What is being asked — Below is a listing; repeat exactly the lines from the one containing "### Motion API" to the one containing "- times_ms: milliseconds", both included.
__________________________________________________
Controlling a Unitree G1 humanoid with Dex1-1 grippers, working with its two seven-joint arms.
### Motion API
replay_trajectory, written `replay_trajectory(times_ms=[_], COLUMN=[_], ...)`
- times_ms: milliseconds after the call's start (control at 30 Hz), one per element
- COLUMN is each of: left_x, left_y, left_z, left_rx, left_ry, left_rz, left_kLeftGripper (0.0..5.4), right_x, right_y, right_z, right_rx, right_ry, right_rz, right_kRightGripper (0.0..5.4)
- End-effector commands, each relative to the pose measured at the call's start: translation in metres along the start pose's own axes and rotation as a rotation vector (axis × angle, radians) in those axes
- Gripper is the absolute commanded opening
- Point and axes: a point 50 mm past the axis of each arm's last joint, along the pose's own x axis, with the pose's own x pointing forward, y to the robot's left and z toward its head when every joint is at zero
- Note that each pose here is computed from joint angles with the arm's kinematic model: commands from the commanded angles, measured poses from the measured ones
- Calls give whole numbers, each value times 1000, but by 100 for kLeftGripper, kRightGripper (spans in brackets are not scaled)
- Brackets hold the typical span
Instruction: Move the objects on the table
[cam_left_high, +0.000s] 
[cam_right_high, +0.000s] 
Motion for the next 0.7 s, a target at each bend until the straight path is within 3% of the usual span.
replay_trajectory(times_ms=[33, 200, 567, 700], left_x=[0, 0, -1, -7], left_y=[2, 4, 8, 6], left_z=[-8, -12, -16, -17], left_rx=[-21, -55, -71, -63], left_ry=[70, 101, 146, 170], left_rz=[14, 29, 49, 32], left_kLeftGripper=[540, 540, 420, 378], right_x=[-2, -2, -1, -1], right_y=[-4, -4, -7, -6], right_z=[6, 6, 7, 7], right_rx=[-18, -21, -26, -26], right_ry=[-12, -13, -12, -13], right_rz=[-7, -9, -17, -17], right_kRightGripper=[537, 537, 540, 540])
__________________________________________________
Answer space —
### Motion API
replay_trajectory, written `replay_trajectory(times_ms=[_], COLUMN=[_], ...)`
- times_ms: milliseconds after the call's start (control at 30 Hz), one per element

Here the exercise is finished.